* YOUR TASK: Return only the number of lines in the data below where the word "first" appears.

* STORED DATA:
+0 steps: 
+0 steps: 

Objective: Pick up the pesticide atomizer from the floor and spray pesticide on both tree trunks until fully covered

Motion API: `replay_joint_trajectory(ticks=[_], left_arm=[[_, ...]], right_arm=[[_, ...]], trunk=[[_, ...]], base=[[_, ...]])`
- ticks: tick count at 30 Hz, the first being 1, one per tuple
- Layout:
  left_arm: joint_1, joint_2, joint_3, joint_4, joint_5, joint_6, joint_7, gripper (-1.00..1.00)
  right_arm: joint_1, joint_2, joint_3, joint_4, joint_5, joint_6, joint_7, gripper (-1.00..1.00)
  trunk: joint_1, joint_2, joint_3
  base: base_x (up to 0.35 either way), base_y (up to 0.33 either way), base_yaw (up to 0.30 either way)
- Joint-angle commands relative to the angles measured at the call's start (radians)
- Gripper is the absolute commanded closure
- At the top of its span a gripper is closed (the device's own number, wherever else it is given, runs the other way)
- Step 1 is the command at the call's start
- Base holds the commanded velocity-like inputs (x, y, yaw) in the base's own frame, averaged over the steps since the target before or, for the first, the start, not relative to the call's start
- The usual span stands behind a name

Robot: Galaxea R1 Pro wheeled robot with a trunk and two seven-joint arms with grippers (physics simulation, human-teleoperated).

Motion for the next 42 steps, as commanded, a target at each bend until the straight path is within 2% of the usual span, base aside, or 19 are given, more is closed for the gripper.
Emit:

* RESPONSE BOX: 2